Bob Haines

Personal information
- Full name: Claude Vincent Godby Haines
- Born: 17 January 1906 Bristol, England
- Died: 28 January 1965 (aged 59) Lower Cwmtwrch, Glamorgan, Wales
- Nickname: Bob
- Batting: Right-handed
- Relations: Alfred Haines (father)

Domestic team information
- 1946: Devon
- 1933–1934: Glamorgan

Career statistics
| Competition | First-class |
| Matches | 12 |
| Runs scored | 350 |
| Batting average | 19.44 |
| 100s/50s | –/2 |
| Top score | 59 |
| Balls bowled | 60 |
| Wickets | 1 |
| Bowling average | 33.00 |
| 5 wickets in innings | – |
| 10 wickets in match | – |
| Best bowling | 1/15 |
| Catches/stumpings | 3/– |
- Source: Cricinfo, 26 September 2011

= Bob Haines =

English cricketer

Claude Vincent Godby Haines (17 January 1906 - 28 January 1965) was an English cricketer. Haines was a right-handed batsman. He was born in Bristol and educated at The King's School, Canterbury. He was known by his nickname of Bob.
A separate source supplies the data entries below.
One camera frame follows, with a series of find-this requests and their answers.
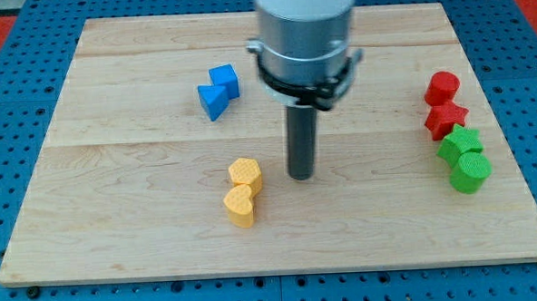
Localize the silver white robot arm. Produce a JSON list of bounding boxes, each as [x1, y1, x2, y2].
[[247, 0, 362, 111]]

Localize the red star block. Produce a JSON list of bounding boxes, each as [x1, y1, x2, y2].
[[425, 100, 469, 141]]

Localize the yellow hexagon block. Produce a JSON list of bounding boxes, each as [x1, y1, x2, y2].
[[229, 158, 263, 196]]

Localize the blue triangle block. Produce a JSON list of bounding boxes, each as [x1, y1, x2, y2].
[[197, 85, 229, 121]]

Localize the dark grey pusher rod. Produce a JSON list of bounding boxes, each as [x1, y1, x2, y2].
[[286, 107, 317, 180]]

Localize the black clamp ring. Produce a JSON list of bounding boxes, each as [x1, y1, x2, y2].
[[255, 50, 356, 115]]

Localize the green cylinder block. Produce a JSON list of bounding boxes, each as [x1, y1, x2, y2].
[[449, 152, 492, 194]]

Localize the wooden board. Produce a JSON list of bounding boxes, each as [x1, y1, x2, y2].
[[0, 4, 537, 287]]

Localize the yellow heart block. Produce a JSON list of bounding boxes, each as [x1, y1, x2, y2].
[[223, 184, 255, 228]]

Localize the blue cube block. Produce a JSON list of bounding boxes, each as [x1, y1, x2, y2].
[[209, 64, 239, 100]]

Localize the green star block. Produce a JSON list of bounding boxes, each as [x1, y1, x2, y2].
[[436, 124, 483, 168]]

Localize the red cylinder block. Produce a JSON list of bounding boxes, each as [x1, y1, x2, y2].
[[425, 71, 461, 106]]
Having played for the Kent Second XI in 1924, Haines joined Glamorgan nearly a decade later, making his first-class debut for the Welsh county against Nottinghamshire in the 1933 County Championship. He made eleven further first-class appearances for Glamorgan, the last of which came against Somerset in the 1934 County Championship. In his twelve first-class appearances, he scored a total of 350 runs at an average of 19.44, with a high score of 59. This score, which was one of two fifties he made, came against Sussex in 1933. During World War II, Haines was the match secretary for the British Empire XI, and following the war he played three matches for Devon in the 1946 Minor Counties Championship.

He died at Lower Cwmtwrch, Glamorgan on 28 January 1965. His father, Alfred, played first-class cricket for Gloucestershire.